- Born: July 9, 1954 Montreal, Quebec, Canada
- Died: August 31, 2022 (aged 68)
- Occupation: Playwright
- Writing career
- Period: 1980s–2022

= Normand Chaurette =

Canadian playwright (1954–2022)

Normand Chaurette (July 9, 1954 – August 31, 2022) was a Canadian playwright, best known as one of the first prominent writers of LGBT-themed plays in Quebec and Canada.

==Life and career==
Chaurette's career began in 1976 with Rêve d'une nuit d'hôpital, a radio play broadcast by Radio-Canada and inspired by the life of Émile Nelligan. The play won the international Prix Paul-Gilson for francophone radio drama, and was later presented in a stage format in 1980. His second play, Provincetown Playhouse, juillet 1919, j'avais 19 ans, was staged in 1981.

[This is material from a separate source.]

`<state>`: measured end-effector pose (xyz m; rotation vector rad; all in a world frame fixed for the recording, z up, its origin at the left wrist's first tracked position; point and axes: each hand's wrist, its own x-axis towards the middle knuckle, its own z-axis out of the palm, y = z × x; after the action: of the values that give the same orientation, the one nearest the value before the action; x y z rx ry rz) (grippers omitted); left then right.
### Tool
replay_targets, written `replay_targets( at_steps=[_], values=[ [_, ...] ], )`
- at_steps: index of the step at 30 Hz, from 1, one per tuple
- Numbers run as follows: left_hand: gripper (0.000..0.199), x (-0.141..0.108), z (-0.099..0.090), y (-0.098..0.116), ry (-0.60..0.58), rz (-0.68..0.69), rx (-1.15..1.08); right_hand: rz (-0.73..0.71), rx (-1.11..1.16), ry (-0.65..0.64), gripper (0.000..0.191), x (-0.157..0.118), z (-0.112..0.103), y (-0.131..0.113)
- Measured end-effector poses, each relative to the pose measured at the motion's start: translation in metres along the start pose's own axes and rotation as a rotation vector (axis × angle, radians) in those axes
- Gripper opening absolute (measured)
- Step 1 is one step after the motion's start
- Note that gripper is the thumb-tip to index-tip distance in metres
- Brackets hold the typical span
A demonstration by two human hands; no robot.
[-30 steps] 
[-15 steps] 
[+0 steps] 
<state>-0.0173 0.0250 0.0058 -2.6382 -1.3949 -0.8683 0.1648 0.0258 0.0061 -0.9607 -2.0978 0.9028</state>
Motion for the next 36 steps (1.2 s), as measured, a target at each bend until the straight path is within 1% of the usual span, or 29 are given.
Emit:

His 1991 play Les reines became the first theatre piece by a Quebec writer to be staged at the Comédie-Française.

He was a three-time winner of the Governor General's Award for French-language drama, for Le Passage de l'Indiana in 1996, Le Petit Köchel in 2001 and Ce qui meurt en dernier in 2011, and was nominated for Fragments d'une lettre d'adieu lus par des géologues in 1986.

He also published a novel, Scènes d'enfants, which was nominated for the Governor General's Award for French-language fiction in 1988, and a non-fiction book, Comment tuer Shakespeare, which won the Governor General's Award for French-language non-fiction in 2012. He won a Floyd S. Chalmers Canadian Play Award in 1993 for Les reines.

He also translated a number of plays into French, including Friedrich Schiller's Mary Stuart, Henrik Ibsen's Hedda Gabler and works by Shakespeare. As well, his translation of Romeo and Juliet was directed by Yves Desgagné as the 2006 film Roméo et Juliette,

He was named an Officer of the Order of Canada in 2004.

==Works==

===Plays===
- Rêve d'une nuit d'hôpital (1976)
- Provincetown Playhouse, juillet 1919, j'avais 19 ans (1981)
- Les Trois Grâces (1982)
- La Société de Métis (1983)
- Fragments d'une lettre d'adieu lus par les géologues (1986)
- Les Reines (1991)
- Le Passage de l'Indiana (1996)
- Je vous écris du Caire (1996)
- Brève d'ailleurs (1997)
- Stabat Mater I (1997)
- Le Pont du Gard vu de nuit (1998)
- Stabat Mater II (1999)
- Petit navire (1999)
- Le Petit Köchel (2000)
- Ce qui meurt en dernier (2011)

===Novel===
- Scènes d'enfants (1988)

===Non-fiction===
- Comment tuer Shakespeare (2011)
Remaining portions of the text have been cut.